* ABOUT THIS TASK
Report each line of the entries below that has the word "camera" in it.
─── PROVIDED DATA ───
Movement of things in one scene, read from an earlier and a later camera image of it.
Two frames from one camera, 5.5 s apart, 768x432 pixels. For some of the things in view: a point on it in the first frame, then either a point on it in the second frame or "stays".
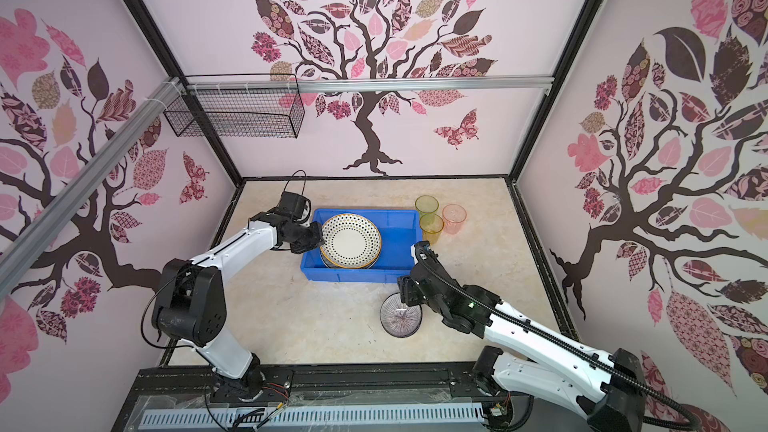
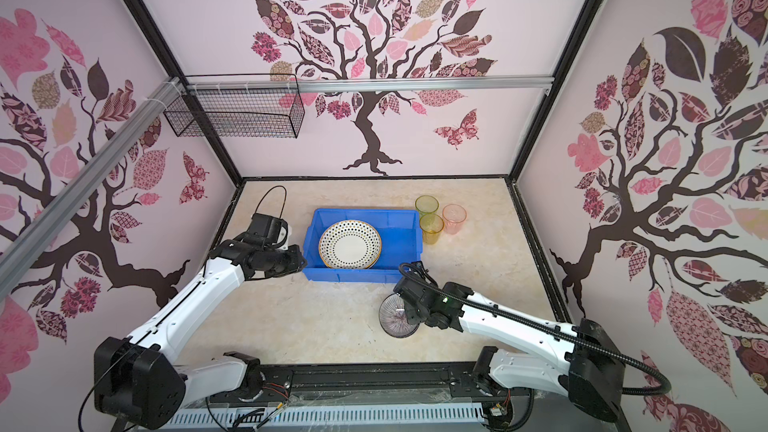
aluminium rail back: x=369 y=84 stays
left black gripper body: x=305 y=238 -> x=281 y=262
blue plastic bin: x=400 y=228 stays
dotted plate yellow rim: x=351 y=241 stays
───
* RESPONSE TO THE TASK
Movement of things in one scene, read from an earlier and a later camera image of it.
Two frames from one camera, 5.5 s apart, 768x432 pixels. For some of the things in view: a point on it in the first frame, then either a point on it in the second frame or "stays".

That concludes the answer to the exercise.